He sat at the end of the runway, smoking the doobie, running down the checklist in the dim cockpit light. It was good stuff in that joint. Real sweet.
He didn't know just how good until he opened the engines all the way, thundered jouncing down the strip, and lifted off just at the moment a great sizzling rush exploded in his brain.
He burst out coughing, stars whizzing past his eyes.
It was all he could do not to pull an aileron roll. Somehow he got the nose up and climbed and kept climbing until his body came back into the plane, his head came back down on his shoulders, his eyes rolled back into his head.
Holy Mother of God, that stuff was strong. He glanced over his shoulder and saw the blue lights of the airstrip receding, a smudge of white light from the shack, where the little man was probably firing up the joint from his tin box. If this was what that man was used to smoking, he was headed for a genuine disappointment.
Superman was so busy appreciating the head-rush that he forgot to make the banking turn to the north. when he remembered, and glanced at the compass, it turned out he had made the turn after all and forgotten he'd done it.
Man. He was too stoned to fly. He licked his fingers and pinched out the joint.
Soon he was leveled off at eight thousand feet, heading due north. He switched on the autopilot and sank back in the seat to enjoy the deep velvet sky full of stars. The thunderstorm must have swept past while he was making his visit to Bienvenidos. He pushed Jimi Hendrix into the eight-track, and relaxed into the howling guitar.
There was something so pure and clean about listening to Jimi while soaring between the stars and the dark, silent earth. Dim towns passed under his wings, and the black shining faces of lakes.
He flew and flew. He dozed off for one second, shook himself awake. Should not do that. He cranked the air vents wide open. Mr. Pawley: "The autopilot is not a substitute for the pilot."
He ate a Payday from his flight bag, smacking the gooey candy around his teeth. That one tasted so good he ate another, then fired up the joint again. Hendrix played on and on, winding the melody around himself, uncoiling, spinning around, shaking free.

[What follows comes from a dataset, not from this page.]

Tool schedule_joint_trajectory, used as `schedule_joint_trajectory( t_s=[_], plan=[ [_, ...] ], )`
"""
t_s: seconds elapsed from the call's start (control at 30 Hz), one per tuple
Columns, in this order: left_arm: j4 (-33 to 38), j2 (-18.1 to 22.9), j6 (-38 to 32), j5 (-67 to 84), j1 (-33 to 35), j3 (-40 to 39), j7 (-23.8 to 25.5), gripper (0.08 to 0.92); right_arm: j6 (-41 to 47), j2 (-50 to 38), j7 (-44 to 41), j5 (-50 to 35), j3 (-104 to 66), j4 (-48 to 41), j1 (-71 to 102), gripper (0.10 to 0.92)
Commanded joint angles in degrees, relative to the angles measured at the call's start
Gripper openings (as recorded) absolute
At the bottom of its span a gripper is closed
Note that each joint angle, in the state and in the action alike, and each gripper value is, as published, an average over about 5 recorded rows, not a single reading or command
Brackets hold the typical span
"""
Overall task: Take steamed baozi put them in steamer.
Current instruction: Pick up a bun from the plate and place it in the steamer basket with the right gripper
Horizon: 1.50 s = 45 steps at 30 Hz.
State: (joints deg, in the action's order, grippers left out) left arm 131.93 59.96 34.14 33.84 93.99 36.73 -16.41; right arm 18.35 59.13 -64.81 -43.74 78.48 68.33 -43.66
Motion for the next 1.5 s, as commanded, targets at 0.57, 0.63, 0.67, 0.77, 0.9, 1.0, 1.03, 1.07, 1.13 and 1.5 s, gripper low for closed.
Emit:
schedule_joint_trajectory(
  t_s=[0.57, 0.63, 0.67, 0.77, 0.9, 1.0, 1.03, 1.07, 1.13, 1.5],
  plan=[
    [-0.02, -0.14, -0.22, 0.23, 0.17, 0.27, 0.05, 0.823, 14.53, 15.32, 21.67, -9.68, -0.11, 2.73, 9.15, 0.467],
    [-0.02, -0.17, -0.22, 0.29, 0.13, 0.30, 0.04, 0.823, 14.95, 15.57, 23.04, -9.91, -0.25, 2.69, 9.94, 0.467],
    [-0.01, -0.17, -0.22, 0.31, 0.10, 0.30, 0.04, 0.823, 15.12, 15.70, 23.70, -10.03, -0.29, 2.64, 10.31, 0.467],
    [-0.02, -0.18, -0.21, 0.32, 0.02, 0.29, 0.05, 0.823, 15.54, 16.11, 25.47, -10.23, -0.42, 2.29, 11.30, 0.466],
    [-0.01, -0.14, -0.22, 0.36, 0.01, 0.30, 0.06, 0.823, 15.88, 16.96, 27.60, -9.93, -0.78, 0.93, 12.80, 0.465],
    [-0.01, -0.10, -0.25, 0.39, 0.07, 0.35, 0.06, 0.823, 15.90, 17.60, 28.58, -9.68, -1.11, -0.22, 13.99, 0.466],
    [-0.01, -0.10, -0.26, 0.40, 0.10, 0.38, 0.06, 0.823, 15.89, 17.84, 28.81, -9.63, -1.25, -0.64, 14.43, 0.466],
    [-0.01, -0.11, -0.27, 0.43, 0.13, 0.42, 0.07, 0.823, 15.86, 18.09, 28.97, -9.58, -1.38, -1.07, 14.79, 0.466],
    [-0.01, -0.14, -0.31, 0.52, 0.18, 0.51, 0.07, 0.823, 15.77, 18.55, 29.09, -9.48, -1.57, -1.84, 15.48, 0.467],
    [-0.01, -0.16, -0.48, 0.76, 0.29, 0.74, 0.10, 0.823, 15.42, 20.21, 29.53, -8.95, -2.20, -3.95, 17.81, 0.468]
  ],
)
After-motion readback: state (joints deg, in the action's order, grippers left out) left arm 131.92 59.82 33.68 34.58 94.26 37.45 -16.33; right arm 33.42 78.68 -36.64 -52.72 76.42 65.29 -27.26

Sometimes Superman got to thinking he was pretty damn good at this rock-star thing--easy to think when you've got thousands cheering you, four nights a week--but an hour or two in the company of Jimi Hendrix always restored his perspective. For Superman, making songs was work, hard and grinding lonely work. He sweated and scratched out verses, went back and put in what he'd cut, changed it all around and returned to his first idea, threw the whole thing out and started over. Whereas Hendrix just picked up his ax, plugged in, and let go. What came out was pure feeling, expressed as a musical line.
Superman was just thirty-four--too young to be stuck in the path of his life, greeting every new day as a series of obligations to be dreaded and got through. Maybe it took him too long to become an overnight success. By the time it finally happened, he'd been wanting it for so long that he didn't really enjoy it.
Already the thrill of adventure he'd felt flying south was beginning to fade. A quick stop for gas, and here he was flying due north again, back to a life that was boring him out of his mind. Why couldn't he be like Jimi Hendrix, wild and free? Where, inside himself, were the limits that prevented him from plugging into the great godhead amplifier and letting fly with such beauty and perfect pain?
Maybe Jimi felt this way too. Maybe he got up in the morning and scratched himself and made coffee, and felt just as irrelevant as anybody else. Maybe that's why he died in that slummy hotel with the needle sticking out of his arm.
Maybe, if Jimi'd had an airplane and had learned how to fly, he'd have gotten the hell out of there before that happened. Maybe he'd have flown off to someplace where he could have saved his own life.
Some of us are Jimi Hendrix, and some of us are not.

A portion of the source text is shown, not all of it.